Central Union of Hotel, Restaurant and Cafe Employees
- Predecessor: Union of German Restaurant Workers Union of Hotel, Restaurant and Cafe Employees Union of Chefs
- Successor: Industrial Union of Food, Luxuries and Hospitality (E Germany), Food, Beverages and Catering Union (W Germany)
- Founded: 1920; 106 years ago
- Dissolved: 2 May 1933; 92 years ago
- Headquarters: 86-88 Elsässer Straße, Berlin
- Location: Germany;
- Members: 29,618 (1931)
- Publication: Gastwirtsgehilfen-Zeitung
- Affiliations: ADGB, IUHR

= Central Union of Hotel, Restaurant and Cafe Employees =

Former Weimar Republic trade union (1920–1933)

The Central Union of Hotel, Restaurant and Cafe Employees (Zentralverband der Hotel-, Restaurant- und Caféangestellten, ZVHRC) was a trade union representing hospitality workers in Germany.

The union was founded in 1920, when the Union of German Restaurant Workers merged with the Union of Hotel, Restaurant and Cafe Employees and the Union of Chefs.
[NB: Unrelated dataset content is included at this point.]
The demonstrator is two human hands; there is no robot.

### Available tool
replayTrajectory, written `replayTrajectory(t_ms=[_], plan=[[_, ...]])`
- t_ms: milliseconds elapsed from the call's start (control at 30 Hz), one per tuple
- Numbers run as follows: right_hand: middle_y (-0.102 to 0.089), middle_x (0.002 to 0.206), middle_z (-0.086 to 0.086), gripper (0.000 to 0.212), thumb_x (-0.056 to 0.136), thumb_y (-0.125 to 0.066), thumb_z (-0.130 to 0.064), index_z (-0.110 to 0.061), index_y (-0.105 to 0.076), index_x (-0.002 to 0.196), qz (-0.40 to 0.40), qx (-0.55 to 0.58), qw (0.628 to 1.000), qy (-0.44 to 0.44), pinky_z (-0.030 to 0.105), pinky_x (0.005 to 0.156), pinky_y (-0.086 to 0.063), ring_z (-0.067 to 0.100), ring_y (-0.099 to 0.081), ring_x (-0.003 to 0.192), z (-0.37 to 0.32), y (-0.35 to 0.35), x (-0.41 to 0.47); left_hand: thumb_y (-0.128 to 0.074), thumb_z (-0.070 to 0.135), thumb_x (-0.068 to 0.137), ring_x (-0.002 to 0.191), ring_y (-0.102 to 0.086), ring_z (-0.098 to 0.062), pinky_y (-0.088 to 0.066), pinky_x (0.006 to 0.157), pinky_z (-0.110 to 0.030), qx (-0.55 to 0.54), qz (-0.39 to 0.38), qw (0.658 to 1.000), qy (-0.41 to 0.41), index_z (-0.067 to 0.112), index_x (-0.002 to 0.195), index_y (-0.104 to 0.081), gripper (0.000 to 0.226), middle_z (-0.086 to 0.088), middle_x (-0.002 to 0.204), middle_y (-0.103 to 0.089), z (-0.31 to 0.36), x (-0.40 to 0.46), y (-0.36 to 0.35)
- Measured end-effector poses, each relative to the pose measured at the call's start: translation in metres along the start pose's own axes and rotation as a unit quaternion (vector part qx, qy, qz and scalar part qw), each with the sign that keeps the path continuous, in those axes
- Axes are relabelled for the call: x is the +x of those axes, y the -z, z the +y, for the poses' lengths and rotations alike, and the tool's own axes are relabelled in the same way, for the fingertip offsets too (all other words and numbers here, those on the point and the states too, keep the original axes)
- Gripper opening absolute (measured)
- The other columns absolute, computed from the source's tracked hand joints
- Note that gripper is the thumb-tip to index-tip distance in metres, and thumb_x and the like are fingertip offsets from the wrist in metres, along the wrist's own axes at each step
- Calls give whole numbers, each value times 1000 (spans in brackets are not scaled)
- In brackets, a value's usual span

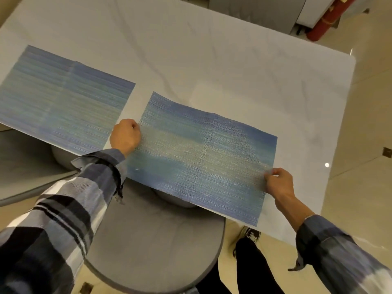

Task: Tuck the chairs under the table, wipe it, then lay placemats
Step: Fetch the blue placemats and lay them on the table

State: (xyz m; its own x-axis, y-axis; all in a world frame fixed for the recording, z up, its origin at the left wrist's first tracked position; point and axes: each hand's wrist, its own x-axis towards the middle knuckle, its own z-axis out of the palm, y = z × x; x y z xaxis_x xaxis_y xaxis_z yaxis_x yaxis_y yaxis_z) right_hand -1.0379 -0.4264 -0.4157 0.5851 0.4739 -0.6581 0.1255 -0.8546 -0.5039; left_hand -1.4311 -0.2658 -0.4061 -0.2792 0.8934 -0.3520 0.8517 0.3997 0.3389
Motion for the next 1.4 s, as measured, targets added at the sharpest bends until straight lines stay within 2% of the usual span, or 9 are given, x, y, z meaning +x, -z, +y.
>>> replayTrajectory(t_ms=[167, 267, 433, 600, 733, 833, 933, 1100, 1400], plan=[[-62, 94, 5, 14, 88, -55, -5, -9, -64, 98, -6, -4, 1000, 4, 50, 84, -56, 27, -61, 90, 4, 2, -2, -60, 27, 94, 111, -54, -41, -46, 91, -48, 64, 44, 993, -92, 1, 127, -52, 43, -24, 126, -54, 23, -41, -20], [-63, 87, 5, 12, 86, -57, -3, -6, -65, 95, -16, 0, 1000, 18, 43, 77, -54, 24, -59, 82, 2, 1, -4, -62, 42, 94, 132, -43, -41, -39, 107, -51, 86, -28, 968, -234, 5, 139, -45, 61, -25, 146, -41, 42, -71, -50], [-64, 78, 6, 8, 83, -61, -1, -8, -64, 84, -23, 11, 999, 37, 45, 75, -55, 23, -59, 72, -3, -6, -1, -45, 66, 93, 153, 2, -32, -6, 121, -59, 212, -127, 914, -320, 21, 159, -4, 90, -12, 166, 5, 56, -98, -90], [-67, 99, 12, 9, 87, -61, -5, -8, -64, 94, -8, -14, 999, 45, 48, 86, -54, 31, -62, 92, -2, -3, -3, -29, 74, 92, 151, 11, -36, -1, 119, -64, 276, -123, 907, -294, 25, 156, 17, 93, -11, 163, 20, 36, -104, -98], [-58, 120, 15, 40, 90, -58, -9, -4, -47, 129, 74, -98, 982, 144, 45, 92, -47, 37, -56, 110, 2, -7, -15, -26, 66, 97, 151, 9, -40, -9, 117, -67, 293, -102, 886, -345, 31, 155, 17, 80, -11, 163, 21, 31, -104, -102], [-39, 145, 23, 59, 87, -64, -11, -3, -39, 140, 99, -210, 923, 307, 50, 108, -38, 40, -40, 131, 3, -22, -23, -18, 66, 98, 151, 11, -37, -10, 116, -68, 310, -107, 876, -353, 31, 156, 15, 76, -8, 163, 21, 28, -102, -105], [-14, 160, 22, 83, 86, -67, -39, -9, -24, 152, 14, -360, 849, 387, 52, 118, -18, 40, -14, 147, 3, -44, -27, -14, 69, 96, 150, 16, -35, -5, 117, -67, 307, -121, 881, -338, 34, 154, 19, 76, -5, 162, 25, 25, -100, -107], [14, 162, 16, 103, 84, -47, -74, -20, 1, 157, -52, -489, 790, 365, 57, 119, -8, 37, 6, 150, 10, -56, -17, -17, 80, 87, 148, 24, -34, 2, 117, -65, 299, -151, 882, -331, 36, 152, 26, 90, -3, 159, 33, 27, -99, -104], [19, 161, 15, 101, 88, -44, -70, -16, 8, 156, -64, -501, 788, 352, 57, 119, -10, 37, 9, 149, 5, -50, -26, -34, 87, 77, 146, 29, -35, 0, 117, -67, 328, -191, 870, -315, 38, 149, 31, 108, -2, 156, 40, 33, -100, -94]])
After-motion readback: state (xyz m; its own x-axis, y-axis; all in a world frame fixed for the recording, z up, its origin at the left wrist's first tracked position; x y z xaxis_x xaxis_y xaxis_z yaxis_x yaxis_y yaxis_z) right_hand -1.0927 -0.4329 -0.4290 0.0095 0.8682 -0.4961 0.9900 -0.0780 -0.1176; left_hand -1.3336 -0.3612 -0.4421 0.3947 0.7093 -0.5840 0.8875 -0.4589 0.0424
The union affiliated to the General German Trade Union Confederation, and internationally, to the International Union of Hotel, Restaurant and Bar Workers. By the end of 1931, the union had 29,618 members.

In 1933, the union was banned by the Nazis, but it continued to organise underground, especially in Frankfurt. It printed a newspaper and sent it to a limited number of members, but in 1936, the Gestapo acquired a list of recipients and closed the organisation down.